Republished from the show notes of my other site, Fuds on Film.
This podcast is apparently hosted by the only people in the world who thought that Hereditary was a steaming dungheap of a film, so quite why we are subjecting ourselves to Ari Aster’s follow up feature, Midsommar is a question that would perhaps only reveal the levels of self-loathing we have, rather than any optimism that this would be any less steaming dungheap-like, so let’s not go there.
Let’s go, instead, to Florence Pugh’s Dani Ardor, a PhD student in a strained relationship with Jack Reynor’s Christian Hughes, who tells his friends that he’s looking for an escape strategy. However, tragedy gets in first, with Dani’s sister committing suicide and taking her parents with her.

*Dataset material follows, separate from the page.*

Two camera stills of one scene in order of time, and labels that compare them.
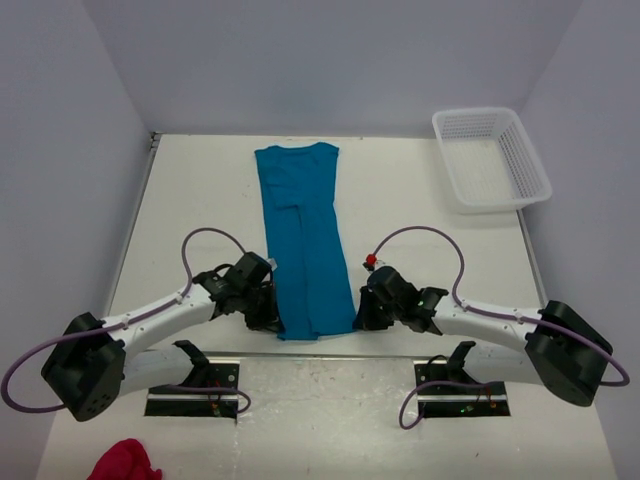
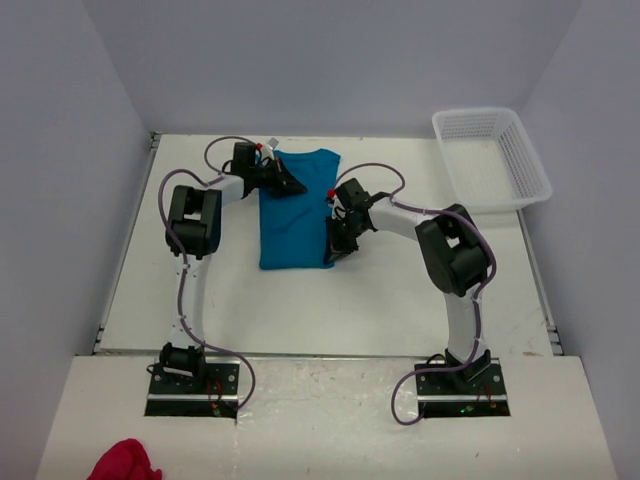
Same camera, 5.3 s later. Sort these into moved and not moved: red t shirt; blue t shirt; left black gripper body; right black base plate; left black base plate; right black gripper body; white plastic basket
Moved: left black gripper body; blue t shirt; right black gripper body
Not moved: right black base plate; left black base plate; white plastic basket; red t shirt

Still reeling from this, she nonetheless accepts an invitation to accompany Christian and his friends on a trip to Sweden, those friends being William Jackson Harper’s Josh, Will Poulter’s Mark, and finally Vilhelm Blomgren’s Pelle, the Swede whose village we will be visiting. A village that immediately looks like a creepy murder cult, and, well, is a murder cult, just one infused with Nordic folklore, rather than whatever was going on in Hereditary. Witchcraft? I forget, and don’t care enough to look it up.
Look, I’m not going to talk all that much more about this, because, well, I suspected this wasn’t anything I’d like going into it, and I’d had enough of a flavour of it from these two guys to confirm that it wasn’t anything I’d like, so it was no surprise when this became something I didn’t like in short enough order.
I rather wish this was a drama, rather than a horror, because I like a lot of Aster’s visuals and pacing, and there’s some solid character work and I like the actors playing them. However they are put in such a stupid situation that there’s no point caring about them. Why on Earth would I spend even of a fraction of a second trying to get involved in a conflict between Christian and Josh’s ownership of subject matter for a thesis, when we’ve already seen someone’s head being graphically staved in with a mallet and are simply waiting for equivalent atrocities to be perpetrated on our protagonists? Am I supposed to read something deeper into the state of Christian and Dani’s relationship or relationships in general, in the final reels, when both are mashed off their tits on psilocybins? Why on earth would I do that?
Not every film has to be for me. That’s fine. I have no clue who this film would actually be for, but the box office indicates that it’s a lot of you. Shine on, you crazy diamonds, but you are mysteries to me. Vive la différence.